**What is being asked**
Only one stretch of the listing below is wanted: the line with "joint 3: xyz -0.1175" and all lines after it. Reproduce that stretch exactly.

**Data**

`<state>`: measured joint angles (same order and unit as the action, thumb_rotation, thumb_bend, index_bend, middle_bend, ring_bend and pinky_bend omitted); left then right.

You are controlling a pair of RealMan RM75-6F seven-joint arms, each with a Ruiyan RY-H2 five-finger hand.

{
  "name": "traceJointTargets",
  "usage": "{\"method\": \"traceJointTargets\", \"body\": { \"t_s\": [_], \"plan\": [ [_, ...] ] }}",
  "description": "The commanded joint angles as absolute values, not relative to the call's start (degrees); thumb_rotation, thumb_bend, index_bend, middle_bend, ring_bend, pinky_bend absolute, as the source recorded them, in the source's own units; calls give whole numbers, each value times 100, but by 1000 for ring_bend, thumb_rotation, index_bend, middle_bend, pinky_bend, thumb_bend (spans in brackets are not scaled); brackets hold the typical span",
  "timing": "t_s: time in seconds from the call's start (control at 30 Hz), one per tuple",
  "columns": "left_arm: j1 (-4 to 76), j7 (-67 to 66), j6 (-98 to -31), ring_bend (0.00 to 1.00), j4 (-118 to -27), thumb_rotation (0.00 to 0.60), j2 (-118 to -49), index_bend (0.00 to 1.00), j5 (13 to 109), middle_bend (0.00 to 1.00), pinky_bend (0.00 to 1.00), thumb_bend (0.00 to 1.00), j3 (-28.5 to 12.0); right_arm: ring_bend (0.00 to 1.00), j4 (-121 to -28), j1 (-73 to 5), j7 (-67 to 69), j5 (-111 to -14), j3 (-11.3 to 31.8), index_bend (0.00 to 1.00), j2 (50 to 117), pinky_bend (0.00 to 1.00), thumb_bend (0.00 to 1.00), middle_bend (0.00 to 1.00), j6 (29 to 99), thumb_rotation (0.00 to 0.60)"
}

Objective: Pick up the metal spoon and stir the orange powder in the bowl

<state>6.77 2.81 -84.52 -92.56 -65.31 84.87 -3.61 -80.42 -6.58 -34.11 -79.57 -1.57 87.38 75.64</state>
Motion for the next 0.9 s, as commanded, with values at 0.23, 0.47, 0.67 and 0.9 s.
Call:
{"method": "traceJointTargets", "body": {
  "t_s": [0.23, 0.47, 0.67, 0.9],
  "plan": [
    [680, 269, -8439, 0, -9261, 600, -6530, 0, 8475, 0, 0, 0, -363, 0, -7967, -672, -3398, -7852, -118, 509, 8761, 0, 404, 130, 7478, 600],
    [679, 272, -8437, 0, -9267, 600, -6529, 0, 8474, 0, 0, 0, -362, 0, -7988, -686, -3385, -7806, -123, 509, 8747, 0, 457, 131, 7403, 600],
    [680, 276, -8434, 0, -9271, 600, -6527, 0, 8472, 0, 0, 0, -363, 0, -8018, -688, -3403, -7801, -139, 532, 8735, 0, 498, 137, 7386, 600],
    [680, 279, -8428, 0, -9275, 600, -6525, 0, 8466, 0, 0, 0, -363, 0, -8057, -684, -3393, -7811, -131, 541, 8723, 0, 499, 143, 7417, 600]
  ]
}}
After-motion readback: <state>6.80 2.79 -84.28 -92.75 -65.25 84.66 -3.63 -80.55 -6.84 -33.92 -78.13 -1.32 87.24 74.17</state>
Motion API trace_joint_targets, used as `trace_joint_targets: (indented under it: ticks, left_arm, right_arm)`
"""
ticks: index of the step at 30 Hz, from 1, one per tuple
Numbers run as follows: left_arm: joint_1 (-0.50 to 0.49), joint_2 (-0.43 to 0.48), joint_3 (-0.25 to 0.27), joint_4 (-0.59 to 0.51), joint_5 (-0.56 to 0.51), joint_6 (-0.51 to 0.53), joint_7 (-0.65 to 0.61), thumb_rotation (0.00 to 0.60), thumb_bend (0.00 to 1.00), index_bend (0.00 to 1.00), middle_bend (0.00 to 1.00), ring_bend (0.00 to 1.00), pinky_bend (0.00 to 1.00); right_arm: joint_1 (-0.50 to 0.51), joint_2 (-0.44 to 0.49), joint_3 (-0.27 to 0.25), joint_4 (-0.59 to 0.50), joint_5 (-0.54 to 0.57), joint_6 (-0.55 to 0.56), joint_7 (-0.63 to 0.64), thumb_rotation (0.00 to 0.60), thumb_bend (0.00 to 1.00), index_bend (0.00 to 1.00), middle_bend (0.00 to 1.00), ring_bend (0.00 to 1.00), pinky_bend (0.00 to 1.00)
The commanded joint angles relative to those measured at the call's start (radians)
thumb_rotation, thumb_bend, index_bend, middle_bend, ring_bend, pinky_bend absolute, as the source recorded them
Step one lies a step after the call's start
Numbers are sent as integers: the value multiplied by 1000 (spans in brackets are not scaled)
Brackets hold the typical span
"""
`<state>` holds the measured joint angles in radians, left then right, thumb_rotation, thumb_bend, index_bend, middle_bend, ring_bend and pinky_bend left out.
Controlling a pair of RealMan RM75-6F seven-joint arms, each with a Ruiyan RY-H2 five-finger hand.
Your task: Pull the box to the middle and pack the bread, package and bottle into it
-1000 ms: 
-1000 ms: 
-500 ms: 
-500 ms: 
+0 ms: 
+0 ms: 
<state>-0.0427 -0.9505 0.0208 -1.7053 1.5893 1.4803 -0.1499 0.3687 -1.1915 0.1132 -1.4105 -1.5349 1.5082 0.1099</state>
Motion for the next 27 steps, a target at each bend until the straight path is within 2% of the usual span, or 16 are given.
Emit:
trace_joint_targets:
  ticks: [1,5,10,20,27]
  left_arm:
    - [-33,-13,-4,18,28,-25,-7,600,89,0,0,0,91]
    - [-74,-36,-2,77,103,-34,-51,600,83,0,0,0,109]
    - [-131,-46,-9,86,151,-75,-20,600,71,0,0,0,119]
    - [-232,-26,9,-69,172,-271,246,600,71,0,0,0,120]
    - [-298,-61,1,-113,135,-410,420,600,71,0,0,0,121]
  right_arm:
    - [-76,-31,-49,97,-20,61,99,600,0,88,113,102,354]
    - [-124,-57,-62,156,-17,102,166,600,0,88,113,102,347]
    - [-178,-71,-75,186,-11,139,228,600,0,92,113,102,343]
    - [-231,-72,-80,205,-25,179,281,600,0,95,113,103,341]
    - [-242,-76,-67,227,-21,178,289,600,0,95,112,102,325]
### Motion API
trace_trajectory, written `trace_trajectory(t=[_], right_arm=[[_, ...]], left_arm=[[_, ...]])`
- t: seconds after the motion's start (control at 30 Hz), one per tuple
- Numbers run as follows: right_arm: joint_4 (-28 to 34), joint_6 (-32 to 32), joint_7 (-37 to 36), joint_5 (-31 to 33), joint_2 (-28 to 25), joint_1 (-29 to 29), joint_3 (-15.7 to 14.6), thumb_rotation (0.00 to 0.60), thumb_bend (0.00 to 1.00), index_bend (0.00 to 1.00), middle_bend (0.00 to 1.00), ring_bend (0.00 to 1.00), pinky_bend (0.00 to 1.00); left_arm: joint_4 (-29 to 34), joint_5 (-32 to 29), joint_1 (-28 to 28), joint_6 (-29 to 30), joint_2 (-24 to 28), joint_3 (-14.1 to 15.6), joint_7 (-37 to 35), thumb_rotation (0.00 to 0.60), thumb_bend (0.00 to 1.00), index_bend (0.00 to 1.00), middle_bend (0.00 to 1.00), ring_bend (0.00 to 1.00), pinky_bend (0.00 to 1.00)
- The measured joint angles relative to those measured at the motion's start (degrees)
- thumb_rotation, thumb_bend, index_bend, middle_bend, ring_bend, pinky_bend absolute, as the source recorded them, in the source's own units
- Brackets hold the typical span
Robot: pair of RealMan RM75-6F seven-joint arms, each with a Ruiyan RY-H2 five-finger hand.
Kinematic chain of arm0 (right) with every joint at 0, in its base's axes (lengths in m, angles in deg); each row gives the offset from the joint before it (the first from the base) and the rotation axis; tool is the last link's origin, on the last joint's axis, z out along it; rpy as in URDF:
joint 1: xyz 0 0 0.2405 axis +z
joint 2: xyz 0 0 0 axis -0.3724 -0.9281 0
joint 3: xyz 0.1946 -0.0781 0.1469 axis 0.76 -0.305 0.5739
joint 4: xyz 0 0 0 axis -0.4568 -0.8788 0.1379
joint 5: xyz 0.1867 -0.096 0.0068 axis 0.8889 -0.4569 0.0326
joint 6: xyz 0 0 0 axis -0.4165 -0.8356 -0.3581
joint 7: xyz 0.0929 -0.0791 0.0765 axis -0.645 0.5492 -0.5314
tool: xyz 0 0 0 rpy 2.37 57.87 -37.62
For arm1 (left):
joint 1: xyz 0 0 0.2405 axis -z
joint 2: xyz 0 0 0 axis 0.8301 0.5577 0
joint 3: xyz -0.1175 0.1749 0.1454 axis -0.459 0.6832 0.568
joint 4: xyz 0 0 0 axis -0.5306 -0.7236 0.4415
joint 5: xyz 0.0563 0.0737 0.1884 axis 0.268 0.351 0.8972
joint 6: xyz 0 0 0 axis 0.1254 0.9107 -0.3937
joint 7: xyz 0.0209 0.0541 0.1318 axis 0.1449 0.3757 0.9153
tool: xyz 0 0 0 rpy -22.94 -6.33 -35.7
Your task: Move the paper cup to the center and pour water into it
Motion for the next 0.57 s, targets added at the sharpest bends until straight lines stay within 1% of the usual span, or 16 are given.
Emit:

**Answer box**
joint 3: xyz -0.1175 0.1749 0.1454 axis -0.459 0.6832 0.568
joint 4: xyz 0 0 0 axis -0.5306 -0.7236 0.4415
joint 5: xyz 0.0563 0.0737 0.1884 axis 0.268 0.351 0.8972
joint 6: xyz 0 0 0 axis 0.1254 0.9107 -0.3937
joint 7: xyz 0.0209 0.0541 0.1318 axis 0.1449 0.3757 0.9153
tool: xyz 0 0 0 rpy -22.94 -6.33 -35.7
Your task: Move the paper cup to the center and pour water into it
Motion for the next 0.57 s, targets added at the sharpest bends until straight lines stay within 1% of the usual span, or 16 are given.
Emit:

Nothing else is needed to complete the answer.